• [TASK REQUIREMENTS]:
Using the data that follows, give again word for word the lines between the one holding "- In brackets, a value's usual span" and the one holding "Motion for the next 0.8", inclusive. Omit the pictures.

- - - -

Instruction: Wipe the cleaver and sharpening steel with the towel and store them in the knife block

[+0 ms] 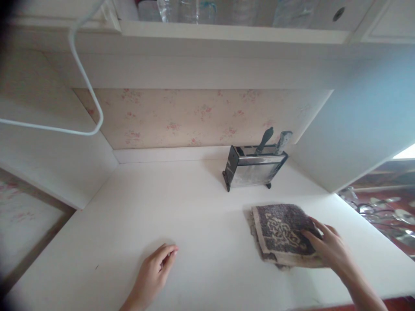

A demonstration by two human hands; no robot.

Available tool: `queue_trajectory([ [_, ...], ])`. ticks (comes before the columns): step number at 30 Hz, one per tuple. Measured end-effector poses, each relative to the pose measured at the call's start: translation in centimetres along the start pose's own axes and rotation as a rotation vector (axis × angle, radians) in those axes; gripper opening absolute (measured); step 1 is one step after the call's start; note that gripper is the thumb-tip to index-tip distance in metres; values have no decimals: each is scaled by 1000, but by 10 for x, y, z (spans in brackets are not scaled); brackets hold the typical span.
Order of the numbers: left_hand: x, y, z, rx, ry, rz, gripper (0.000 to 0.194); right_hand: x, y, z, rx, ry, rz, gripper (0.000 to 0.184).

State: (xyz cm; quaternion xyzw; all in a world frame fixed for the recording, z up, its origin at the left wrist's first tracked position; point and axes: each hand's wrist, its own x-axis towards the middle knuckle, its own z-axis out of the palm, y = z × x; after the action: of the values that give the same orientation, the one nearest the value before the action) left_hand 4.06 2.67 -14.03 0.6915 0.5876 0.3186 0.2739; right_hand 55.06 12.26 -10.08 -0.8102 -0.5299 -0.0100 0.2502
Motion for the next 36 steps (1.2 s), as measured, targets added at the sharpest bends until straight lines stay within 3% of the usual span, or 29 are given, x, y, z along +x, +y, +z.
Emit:
queue_trajectory([
  [2,0,0,1,32,4,8,19,-7,-17,0,-187,-31,-13,64],
  [4,1,1,1,68,2,22,19,-24,-47,0,-268,64,-40,59],
  [6,2,3,0,103,-3,35,19,-48,-83,6,-86,112,-118,44],
  [7,3,4,0,115,-3,40,19,-62,-101,12,28,71,-141,43],
  [11,3,8,-1,144,0,55,20,-122,-160,52,371,-327,-289,49],
  [14,3,9,-1,171,4,59,21,-157,-185,79,389,-485,-476,49],
  [17,3,11,-1,198,15,68,22,-170,-195,87,298,-503,-614,46],
  [22,4,16,-2,226,13,92,22,-166,-198,81,251,-530,-550,48],
  [29,5,18,-3,228,2,88,21,-170,-204,79,68,-505,-669,42],
  [36,4,16,-1,222,-1,95,22,-171,-205,78,60,-480,-693,42],
])
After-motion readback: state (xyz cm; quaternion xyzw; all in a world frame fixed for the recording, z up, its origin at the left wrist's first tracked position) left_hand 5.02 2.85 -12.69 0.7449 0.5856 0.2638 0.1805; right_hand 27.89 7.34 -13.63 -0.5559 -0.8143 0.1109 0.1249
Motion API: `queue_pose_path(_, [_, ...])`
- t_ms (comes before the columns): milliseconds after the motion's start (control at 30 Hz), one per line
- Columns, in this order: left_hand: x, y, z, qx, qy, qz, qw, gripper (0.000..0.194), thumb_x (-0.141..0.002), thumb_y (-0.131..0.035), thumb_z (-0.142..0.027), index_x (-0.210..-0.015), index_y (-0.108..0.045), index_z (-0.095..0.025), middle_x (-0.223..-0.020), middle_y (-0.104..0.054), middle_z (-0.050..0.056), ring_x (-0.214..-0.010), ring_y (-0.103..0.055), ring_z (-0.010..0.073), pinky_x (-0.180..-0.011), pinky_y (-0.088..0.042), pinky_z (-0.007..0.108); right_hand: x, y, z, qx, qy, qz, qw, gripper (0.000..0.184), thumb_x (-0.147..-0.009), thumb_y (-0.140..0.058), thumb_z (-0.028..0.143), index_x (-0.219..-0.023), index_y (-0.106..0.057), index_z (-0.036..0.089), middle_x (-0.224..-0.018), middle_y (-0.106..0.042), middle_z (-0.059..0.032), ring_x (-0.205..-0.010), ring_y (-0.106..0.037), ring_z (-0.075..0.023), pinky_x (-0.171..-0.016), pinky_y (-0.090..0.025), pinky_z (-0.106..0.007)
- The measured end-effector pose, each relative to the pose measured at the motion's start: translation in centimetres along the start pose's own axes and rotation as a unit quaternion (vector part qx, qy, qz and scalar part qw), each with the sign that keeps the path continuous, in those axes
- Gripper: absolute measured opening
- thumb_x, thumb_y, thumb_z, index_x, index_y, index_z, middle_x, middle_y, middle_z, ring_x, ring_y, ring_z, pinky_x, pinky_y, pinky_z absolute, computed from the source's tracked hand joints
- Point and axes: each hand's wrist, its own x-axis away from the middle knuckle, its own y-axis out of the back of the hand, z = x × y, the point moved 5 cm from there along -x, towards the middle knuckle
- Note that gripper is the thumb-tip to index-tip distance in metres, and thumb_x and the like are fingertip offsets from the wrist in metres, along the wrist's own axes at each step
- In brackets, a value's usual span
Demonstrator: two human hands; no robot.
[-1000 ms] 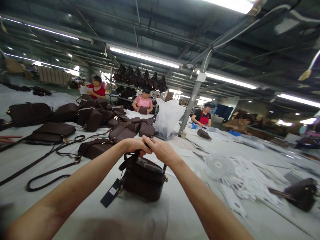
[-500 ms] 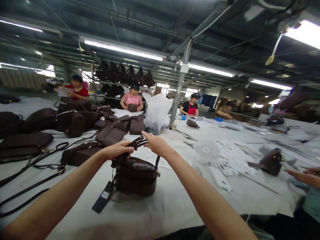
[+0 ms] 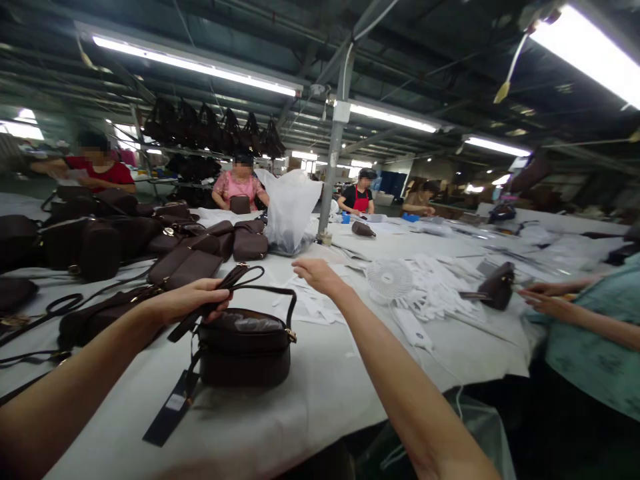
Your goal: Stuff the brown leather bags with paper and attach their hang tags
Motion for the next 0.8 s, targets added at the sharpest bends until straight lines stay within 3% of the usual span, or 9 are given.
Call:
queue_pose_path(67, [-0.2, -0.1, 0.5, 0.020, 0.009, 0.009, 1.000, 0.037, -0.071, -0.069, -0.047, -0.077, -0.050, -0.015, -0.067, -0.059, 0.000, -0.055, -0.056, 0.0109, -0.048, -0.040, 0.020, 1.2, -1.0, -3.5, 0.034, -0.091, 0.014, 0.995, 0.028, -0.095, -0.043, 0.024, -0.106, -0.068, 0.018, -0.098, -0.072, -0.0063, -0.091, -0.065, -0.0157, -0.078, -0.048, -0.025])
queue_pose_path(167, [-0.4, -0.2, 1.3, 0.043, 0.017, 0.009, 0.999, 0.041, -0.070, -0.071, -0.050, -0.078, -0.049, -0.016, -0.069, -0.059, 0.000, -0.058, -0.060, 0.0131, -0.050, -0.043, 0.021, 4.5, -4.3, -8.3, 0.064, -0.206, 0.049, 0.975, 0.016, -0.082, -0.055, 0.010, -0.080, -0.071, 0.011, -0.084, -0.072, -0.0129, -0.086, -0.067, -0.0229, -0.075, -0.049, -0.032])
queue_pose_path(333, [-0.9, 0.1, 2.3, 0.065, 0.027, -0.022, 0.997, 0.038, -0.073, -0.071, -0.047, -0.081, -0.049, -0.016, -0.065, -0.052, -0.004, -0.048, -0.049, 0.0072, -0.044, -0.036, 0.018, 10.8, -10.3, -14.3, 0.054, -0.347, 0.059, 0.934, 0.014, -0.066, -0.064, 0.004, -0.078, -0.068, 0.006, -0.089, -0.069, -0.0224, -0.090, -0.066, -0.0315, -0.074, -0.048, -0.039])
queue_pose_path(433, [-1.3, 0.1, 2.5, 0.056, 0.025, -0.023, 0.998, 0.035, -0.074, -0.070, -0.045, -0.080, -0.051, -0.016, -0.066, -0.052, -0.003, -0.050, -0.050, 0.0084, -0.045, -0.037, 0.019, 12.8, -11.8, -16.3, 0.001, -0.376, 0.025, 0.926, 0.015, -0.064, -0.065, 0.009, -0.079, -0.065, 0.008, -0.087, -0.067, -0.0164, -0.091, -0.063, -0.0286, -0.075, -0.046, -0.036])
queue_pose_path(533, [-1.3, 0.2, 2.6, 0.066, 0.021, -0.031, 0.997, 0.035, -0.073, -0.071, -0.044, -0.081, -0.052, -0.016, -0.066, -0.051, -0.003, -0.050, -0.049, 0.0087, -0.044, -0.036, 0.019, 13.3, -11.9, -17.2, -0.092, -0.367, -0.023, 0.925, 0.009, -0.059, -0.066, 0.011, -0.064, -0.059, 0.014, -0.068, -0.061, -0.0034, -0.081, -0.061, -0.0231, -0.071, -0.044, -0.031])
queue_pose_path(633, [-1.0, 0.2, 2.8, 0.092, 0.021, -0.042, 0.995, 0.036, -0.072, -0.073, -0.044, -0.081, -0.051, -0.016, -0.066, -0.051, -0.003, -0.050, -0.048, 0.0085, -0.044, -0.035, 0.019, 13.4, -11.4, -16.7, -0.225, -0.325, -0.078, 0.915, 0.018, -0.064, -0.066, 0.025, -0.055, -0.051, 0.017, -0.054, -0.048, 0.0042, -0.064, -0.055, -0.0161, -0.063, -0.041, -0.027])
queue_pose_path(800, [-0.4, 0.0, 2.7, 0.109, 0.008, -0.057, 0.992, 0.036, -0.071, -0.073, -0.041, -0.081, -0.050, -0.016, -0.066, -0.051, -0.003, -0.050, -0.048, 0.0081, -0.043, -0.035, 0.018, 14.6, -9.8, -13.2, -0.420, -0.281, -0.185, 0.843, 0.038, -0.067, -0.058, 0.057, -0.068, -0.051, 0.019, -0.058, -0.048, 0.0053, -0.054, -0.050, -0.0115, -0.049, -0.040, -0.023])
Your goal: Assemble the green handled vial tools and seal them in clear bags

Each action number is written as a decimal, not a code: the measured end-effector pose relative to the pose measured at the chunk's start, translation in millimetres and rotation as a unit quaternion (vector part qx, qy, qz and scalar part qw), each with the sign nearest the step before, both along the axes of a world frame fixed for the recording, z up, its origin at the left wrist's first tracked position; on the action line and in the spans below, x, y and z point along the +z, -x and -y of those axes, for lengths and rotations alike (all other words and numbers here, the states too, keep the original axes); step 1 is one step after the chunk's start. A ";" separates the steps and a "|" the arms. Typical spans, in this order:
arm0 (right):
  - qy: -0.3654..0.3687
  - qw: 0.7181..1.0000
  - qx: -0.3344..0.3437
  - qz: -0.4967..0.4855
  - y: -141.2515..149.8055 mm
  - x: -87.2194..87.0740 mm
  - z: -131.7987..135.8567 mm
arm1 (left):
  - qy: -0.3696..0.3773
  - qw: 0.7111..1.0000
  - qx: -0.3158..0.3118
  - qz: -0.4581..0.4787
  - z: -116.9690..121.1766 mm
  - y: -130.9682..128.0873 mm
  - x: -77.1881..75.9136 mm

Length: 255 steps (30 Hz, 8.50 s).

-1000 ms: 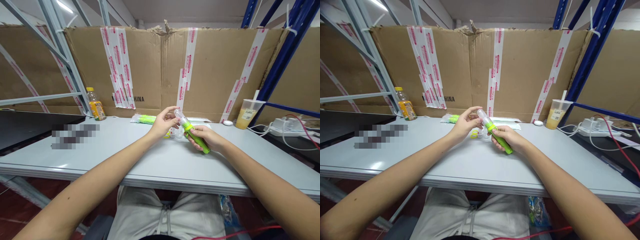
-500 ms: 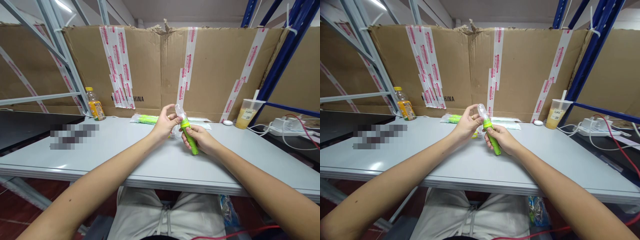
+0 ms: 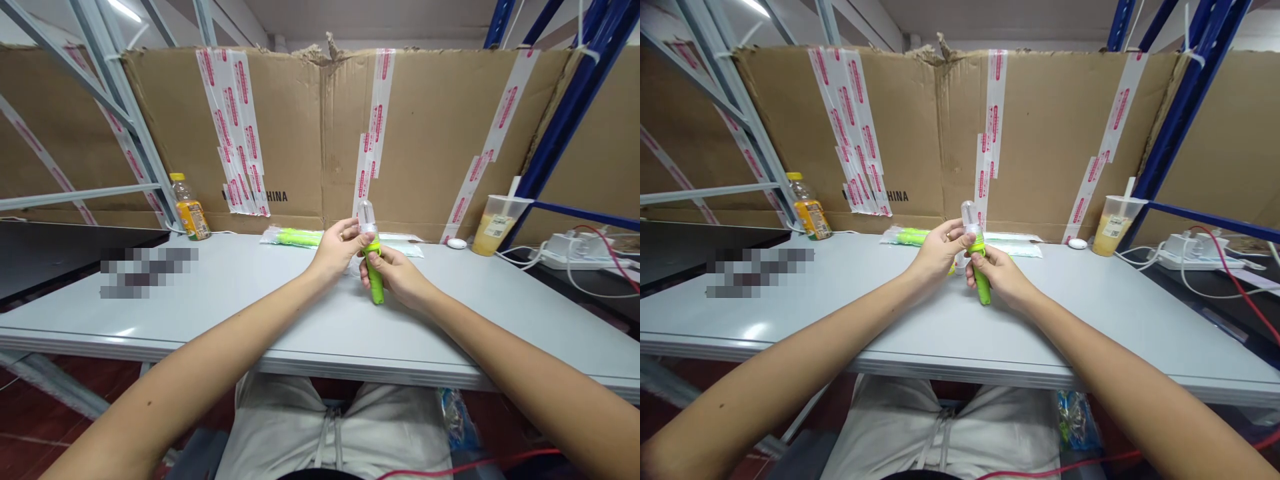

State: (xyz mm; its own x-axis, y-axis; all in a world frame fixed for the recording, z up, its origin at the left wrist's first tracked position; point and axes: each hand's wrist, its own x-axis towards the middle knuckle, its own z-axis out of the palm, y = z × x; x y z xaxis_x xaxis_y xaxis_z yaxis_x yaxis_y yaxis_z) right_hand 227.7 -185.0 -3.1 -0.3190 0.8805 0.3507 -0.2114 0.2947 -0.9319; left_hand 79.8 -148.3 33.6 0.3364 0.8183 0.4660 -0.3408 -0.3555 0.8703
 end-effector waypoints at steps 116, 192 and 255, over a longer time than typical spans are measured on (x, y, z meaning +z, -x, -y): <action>-0.034 0.992 -0.119 -0.032 19.0 2.5 0.7 | 0.053 0.998 -0.022 -0.005 -4.6 -1.0 1.7; -0.132 0.675 -0.272 0.673 -157.4 -10.1 -101.3 | 0.152 0.974 0.014 0.169 -38.5 44.6 24.6; -0.351 0.687 -0.347 0.533 -113.5 38.6 -43.5 | 0.012 0.969 0.198 0.146 -66.7 65.5 20.6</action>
State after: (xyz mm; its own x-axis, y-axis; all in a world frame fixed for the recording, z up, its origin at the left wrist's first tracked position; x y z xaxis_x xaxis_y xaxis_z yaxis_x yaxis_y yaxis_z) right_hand 341.2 -141.5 35.6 -0.3127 0.6833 0.6598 0.9002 0.4349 -0.0238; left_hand 14.3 -81.5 54.2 -0.1492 0.8680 0.4736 -0.4145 -0.4897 0.7670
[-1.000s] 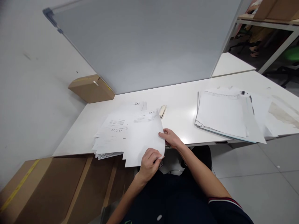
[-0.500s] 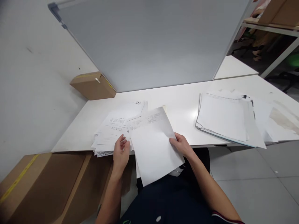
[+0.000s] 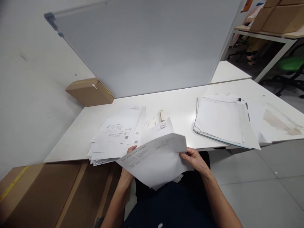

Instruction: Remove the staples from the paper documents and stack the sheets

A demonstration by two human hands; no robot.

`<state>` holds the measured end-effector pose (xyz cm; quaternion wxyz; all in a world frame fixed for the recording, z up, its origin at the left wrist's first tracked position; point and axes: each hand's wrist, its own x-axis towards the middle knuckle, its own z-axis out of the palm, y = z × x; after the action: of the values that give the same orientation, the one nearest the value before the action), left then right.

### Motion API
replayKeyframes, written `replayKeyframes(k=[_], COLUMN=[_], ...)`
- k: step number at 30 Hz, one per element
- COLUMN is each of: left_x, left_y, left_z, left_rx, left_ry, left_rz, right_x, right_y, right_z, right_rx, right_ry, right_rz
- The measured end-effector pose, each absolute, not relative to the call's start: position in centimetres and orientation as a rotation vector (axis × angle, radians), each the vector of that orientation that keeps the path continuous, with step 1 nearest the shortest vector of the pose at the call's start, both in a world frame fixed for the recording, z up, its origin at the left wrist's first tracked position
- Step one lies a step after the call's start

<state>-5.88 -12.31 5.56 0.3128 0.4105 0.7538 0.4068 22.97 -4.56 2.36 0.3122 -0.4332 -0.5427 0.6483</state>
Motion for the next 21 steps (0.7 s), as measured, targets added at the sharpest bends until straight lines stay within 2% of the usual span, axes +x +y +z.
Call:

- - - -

• [ANSWER BOX]:
- In brackets, a value's usual span
Demonstrator: two human hands; no robot.
[-1000 ms] 
[-500 ms] 
[+0 ms] 
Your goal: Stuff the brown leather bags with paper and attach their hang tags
Motion for the next 0.8 s, targets added at the sharpest bends until straight lines stay within 3% of the usual span, or 9 are given.

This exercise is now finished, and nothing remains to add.